Previous in Forum: Residential Energy Meters in India   Next in Forum: Required Number of Lighting Fixtures?
Close
Close
Close
13 comments
Guru
Popular Science - Cosmology - New Member Technical Fields - Technical Writing - New Member Engineering Fields - Energy Engineering - New Member Engineering Fields - Electrical Engineering - New Member Engineering Fields - Control Engineering - New Member Engineering Fields - Electromechanical Engineering - Old Member, New Association

Join Date: Apr 2008
Location: Lexington, KY
Posts: 1639
Good Answers: 72

Power Surge, Noise and Harmonics

09/02/2009 1:32 PM

Good day to all,

Recently, our utility company allowed the line voltage to exceed 10% above nominal on a weekend for about an hour and a half. Among the damages were several servo drive units where the only problem seems to be disintegrated 100 watt shunt resistors and fuses that protected these devices. Since the equipment was in "standby" I am a little perplexed as to why the shunt resistors disintegrated (burned up in different ways but obviously involved arcing).

Secondly, I have been aware (for some time now) of switching noise on the power line that can cause transients that will pass through the power supply and into the control system. In one case, I captured a substantial wobble (about 780 Hz) on the 60 Hz line that persisted only about 6 mSec, but at a magnitude that was about 25% of the (zero to peak) line voltage.

Previously, representatives from the utility company have stated that "voltage is king" when talking about the desired waveform. This means that as long as the voltage is sinusoidal, every thing is OK. But comparing the measured waveform to an ideal sinusoidal, it becomes apparent that some 3rd harmonic distortion is really there. And about every 20 minutes (24/7) I see a spike that actually resets some of the monitoring equipment I have connected. Obviously, I need to attenuate the noise or find it's source and do something about it. But until then, I am looking for means of protection.

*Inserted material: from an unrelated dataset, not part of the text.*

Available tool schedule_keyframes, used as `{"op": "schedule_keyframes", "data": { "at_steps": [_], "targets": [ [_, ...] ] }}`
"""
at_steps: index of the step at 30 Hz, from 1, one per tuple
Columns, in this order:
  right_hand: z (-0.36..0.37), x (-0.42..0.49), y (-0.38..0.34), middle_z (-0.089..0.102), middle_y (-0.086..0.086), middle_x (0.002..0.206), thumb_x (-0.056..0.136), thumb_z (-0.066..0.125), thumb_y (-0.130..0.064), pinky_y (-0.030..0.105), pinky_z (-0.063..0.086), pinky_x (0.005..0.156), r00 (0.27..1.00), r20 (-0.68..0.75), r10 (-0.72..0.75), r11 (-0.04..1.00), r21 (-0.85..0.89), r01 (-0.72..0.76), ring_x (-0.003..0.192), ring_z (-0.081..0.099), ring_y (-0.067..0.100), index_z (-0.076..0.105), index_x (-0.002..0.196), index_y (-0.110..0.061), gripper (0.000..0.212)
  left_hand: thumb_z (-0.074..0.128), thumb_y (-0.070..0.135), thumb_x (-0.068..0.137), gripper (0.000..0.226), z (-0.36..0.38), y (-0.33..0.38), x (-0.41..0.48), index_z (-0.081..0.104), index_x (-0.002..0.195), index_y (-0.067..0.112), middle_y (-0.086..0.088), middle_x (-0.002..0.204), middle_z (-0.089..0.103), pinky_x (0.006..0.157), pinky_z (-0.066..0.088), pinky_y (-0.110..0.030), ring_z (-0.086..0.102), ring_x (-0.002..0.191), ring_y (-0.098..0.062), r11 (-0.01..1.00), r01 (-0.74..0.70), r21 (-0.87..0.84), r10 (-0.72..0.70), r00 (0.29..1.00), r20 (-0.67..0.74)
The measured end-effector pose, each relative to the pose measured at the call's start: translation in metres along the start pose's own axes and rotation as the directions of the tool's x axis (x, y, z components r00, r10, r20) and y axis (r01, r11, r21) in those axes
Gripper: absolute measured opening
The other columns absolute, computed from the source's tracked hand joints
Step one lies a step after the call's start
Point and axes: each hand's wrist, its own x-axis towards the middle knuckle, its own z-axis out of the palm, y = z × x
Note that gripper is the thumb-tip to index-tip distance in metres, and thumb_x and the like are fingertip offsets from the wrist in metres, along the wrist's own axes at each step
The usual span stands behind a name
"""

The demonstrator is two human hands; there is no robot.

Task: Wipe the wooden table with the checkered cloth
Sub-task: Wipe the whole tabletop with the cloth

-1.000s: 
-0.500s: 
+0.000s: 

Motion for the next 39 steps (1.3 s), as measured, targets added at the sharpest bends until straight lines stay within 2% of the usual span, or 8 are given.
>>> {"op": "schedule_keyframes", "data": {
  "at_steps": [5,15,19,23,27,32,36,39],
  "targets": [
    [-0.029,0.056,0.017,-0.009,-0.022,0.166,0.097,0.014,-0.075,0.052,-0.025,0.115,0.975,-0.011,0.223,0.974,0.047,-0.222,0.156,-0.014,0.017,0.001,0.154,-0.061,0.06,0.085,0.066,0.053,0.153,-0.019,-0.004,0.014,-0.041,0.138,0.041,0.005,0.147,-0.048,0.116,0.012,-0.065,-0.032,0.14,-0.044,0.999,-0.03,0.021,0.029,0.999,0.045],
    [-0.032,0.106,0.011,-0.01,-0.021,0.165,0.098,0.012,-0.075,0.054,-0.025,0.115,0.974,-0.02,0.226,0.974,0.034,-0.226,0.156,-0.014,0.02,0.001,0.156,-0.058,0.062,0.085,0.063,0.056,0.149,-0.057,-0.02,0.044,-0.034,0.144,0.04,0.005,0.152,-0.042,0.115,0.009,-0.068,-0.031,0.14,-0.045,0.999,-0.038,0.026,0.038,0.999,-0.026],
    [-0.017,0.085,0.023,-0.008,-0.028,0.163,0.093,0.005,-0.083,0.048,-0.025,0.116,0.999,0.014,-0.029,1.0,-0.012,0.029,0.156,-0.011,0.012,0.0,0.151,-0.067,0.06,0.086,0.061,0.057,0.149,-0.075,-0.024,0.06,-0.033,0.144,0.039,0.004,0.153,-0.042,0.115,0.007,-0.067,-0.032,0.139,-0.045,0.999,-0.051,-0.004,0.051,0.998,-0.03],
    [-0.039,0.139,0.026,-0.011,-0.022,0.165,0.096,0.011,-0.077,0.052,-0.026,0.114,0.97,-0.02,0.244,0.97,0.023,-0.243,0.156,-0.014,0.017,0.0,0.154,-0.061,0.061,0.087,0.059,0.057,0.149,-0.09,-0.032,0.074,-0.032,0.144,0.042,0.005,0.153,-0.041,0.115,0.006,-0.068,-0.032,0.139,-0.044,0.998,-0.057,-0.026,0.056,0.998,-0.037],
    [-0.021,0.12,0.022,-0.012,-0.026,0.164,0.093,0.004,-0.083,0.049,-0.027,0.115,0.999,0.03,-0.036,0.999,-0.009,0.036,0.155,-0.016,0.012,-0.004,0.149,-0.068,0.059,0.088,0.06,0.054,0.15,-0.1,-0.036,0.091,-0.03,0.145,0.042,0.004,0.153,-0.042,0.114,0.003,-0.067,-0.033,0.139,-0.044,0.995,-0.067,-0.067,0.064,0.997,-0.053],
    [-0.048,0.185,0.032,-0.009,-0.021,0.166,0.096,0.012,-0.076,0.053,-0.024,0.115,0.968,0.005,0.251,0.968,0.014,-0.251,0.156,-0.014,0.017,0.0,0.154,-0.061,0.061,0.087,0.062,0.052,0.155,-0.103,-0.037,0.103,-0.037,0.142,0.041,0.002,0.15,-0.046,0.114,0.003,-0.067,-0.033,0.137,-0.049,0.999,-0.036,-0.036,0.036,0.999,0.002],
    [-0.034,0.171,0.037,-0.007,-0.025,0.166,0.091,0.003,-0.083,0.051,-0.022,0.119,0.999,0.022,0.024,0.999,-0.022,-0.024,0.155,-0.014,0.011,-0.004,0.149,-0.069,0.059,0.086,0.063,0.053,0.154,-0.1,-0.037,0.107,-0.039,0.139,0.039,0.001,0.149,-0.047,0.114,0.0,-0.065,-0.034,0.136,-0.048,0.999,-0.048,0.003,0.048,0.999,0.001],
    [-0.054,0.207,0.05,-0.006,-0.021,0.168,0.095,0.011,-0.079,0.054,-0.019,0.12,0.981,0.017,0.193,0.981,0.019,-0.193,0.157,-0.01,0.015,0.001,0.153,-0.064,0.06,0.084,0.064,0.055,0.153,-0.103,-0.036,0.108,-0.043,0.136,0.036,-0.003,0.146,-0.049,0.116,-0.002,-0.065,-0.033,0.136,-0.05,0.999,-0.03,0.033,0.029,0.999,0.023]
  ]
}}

So, it looks like I need protection from spikes, wobbles, and over voltage issues. And I suspect a 3 phase reactor (or Ferrite beads) may help a little from transients, but I need a different V-RMS monitor to keep me within the specified ± 10% tolerance window that the utility company promises (but doesn't always deliver).

What would you address first and why?

__________________
A great troubleshooting tip...."When you eliminate the impossible, whatever remains, however improbable, must be the truth." Sir Arthur Conan Doyle
Register to Reply
Interested in this topic? By joining CR4 you can "subscribe" to
this discussion and receive notification when new comments are added.

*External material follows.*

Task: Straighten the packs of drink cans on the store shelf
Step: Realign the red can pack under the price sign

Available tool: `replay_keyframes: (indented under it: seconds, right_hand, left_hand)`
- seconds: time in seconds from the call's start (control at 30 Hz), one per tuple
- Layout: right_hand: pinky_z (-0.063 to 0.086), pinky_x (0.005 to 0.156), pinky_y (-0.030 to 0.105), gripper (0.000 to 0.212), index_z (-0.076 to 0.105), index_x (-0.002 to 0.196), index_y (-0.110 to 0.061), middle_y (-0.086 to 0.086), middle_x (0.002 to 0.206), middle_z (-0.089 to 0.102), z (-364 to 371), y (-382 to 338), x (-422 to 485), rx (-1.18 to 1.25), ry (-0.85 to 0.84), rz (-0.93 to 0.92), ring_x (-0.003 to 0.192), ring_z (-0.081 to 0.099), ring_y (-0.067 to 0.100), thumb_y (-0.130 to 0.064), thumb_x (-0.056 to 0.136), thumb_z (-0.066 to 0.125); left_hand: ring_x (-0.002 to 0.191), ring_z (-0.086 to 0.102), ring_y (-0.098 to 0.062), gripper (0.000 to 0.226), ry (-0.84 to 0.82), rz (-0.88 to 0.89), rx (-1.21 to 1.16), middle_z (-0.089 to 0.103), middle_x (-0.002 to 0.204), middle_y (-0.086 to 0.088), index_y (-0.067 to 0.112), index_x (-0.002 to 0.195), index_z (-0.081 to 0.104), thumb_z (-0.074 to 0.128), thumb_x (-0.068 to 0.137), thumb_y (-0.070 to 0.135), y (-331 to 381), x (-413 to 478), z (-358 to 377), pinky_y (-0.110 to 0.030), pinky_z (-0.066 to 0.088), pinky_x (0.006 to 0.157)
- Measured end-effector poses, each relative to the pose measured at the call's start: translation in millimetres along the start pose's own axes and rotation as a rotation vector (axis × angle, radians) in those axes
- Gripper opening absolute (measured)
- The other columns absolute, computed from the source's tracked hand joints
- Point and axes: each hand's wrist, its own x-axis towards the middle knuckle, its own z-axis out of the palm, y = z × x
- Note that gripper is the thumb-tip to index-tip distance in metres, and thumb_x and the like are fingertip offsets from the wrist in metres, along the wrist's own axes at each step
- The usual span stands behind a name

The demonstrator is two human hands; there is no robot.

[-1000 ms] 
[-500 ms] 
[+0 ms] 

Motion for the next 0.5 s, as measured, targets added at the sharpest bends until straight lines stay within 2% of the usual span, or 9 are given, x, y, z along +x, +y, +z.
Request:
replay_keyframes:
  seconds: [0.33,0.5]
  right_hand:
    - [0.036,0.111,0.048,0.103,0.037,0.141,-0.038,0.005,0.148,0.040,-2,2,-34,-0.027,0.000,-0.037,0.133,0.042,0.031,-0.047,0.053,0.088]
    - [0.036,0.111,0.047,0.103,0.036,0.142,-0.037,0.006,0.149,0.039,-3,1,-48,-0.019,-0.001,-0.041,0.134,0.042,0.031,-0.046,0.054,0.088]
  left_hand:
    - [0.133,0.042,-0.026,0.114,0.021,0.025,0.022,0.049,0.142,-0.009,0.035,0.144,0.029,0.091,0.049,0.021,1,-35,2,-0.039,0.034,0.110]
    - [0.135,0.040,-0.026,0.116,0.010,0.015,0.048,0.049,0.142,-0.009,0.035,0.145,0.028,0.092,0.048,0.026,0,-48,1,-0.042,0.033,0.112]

Comments rated to be Good Answers:

These comments received enough positive ratings to make them "good answers".

Comments rated to be "almost" Good Answers:

Check out these comments that don't yet have enough votes to be "official" good answers and, if you agree with them, rate them!
Guru

Join Date: Jun 2009
Location: South of Minot North Dakota
Posts: 8378
Good Answers: 774
#1

Re: Power Surge, Noise and Harmonics

09/02/2009 2:42 PM

If it was me I would try and address the over voltage problems first. They can do the most damage the fastest. Possibly putting in simple line voltage monitoring devices that will tell the system or specific equipment to shut down and disconnect if a upper limit is reached may be all thats needed for that problem.

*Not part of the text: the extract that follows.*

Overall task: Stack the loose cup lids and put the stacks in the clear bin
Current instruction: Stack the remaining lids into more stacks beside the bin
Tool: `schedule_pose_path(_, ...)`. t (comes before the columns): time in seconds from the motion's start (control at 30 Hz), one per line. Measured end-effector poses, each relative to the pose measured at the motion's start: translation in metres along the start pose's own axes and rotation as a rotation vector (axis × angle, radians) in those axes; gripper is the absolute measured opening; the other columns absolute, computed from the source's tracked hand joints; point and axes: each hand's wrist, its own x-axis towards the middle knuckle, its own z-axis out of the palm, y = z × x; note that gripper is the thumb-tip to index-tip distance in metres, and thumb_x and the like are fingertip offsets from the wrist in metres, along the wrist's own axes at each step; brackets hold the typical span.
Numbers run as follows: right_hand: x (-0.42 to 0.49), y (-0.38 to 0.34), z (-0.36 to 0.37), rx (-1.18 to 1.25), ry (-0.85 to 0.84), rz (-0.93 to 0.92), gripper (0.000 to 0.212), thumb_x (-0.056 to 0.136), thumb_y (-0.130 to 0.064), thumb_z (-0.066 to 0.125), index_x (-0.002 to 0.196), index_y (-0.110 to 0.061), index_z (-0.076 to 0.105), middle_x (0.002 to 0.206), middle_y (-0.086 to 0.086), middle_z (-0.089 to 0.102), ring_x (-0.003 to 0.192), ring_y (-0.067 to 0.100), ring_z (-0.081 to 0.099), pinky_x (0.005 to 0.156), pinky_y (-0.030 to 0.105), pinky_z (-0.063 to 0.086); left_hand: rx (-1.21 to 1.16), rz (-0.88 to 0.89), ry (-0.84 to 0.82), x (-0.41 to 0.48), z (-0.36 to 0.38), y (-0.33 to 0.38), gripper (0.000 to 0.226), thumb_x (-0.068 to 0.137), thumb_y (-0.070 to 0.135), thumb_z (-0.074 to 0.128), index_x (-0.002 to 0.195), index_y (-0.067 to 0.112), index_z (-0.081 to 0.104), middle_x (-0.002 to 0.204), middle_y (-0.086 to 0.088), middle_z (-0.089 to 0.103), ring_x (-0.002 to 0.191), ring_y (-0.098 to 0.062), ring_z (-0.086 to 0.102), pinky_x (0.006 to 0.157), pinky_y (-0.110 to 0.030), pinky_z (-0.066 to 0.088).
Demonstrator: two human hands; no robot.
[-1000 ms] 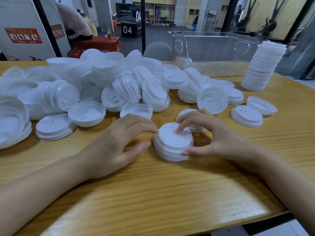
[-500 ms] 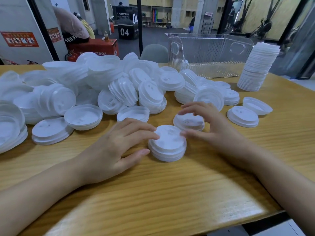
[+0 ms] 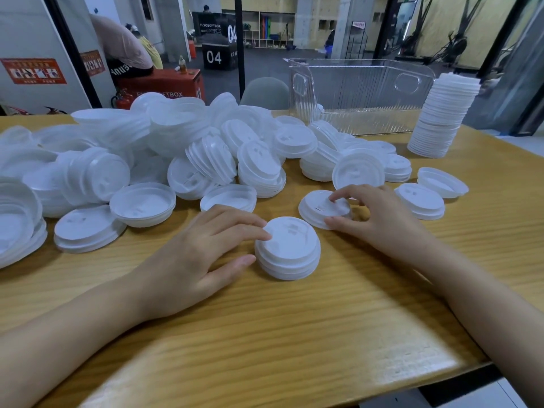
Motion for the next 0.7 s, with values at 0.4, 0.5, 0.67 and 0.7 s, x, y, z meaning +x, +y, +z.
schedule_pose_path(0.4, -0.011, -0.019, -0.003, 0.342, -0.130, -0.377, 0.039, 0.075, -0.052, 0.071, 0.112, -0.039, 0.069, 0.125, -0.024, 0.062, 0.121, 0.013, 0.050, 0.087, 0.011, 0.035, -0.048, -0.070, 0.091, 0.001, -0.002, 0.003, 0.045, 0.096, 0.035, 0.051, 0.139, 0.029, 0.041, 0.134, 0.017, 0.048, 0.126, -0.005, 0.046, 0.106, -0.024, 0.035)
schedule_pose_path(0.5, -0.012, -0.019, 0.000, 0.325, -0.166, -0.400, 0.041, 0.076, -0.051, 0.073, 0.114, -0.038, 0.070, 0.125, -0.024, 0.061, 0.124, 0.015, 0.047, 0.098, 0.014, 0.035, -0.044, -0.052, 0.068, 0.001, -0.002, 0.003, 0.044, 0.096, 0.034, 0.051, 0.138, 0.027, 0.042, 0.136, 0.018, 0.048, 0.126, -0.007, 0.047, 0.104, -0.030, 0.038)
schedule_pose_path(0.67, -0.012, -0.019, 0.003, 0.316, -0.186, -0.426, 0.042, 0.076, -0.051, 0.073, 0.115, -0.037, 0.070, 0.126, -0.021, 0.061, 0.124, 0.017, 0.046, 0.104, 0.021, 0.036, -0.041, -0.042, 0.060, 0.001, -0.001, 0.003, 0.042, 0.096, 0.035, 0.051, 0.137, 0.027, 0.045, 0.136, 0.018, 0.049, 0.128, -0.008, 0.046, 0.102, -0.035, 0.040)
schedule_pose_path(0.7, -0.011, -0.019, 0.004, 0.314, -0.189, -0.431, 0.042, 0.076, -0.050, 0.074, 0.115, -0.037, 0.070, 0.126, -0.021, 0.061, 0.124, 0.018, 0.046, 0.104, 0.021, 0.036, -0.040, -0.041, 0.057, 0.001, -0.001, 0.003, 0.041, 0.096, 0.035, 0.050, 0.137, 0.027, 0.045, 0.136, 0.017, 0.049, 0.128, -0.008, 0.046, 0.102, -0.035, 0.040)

Second I would go after the odd line noise issues. If its coming from your own equipment its your responsibility to eliminate it. If its coming in from the utility companies side its their responsibility to find it and eliminate it or at least provide you with proper filtering. It may take a joint effort between both your business and them to correct that type of problem.

Lastly adding better surge and spike protection through out your power system is a very good idea. In this area there is no such thing as too good. The down side is its a potentially avoided cost type investment. Your spending money to prevent a 'someday it could happen and cost more than what was spent on it being installed 'situation from happening. Thats a tough sell unless there is strong proof that it has already cost money and time and shows that its likely to happen again with potentially far worse results. Do you spend $10000 and then never have a problem or do you not spend $10000 and then have a $50000 problem result from it some day later?

At least your trying to address the problem! Thats far more than most ever do!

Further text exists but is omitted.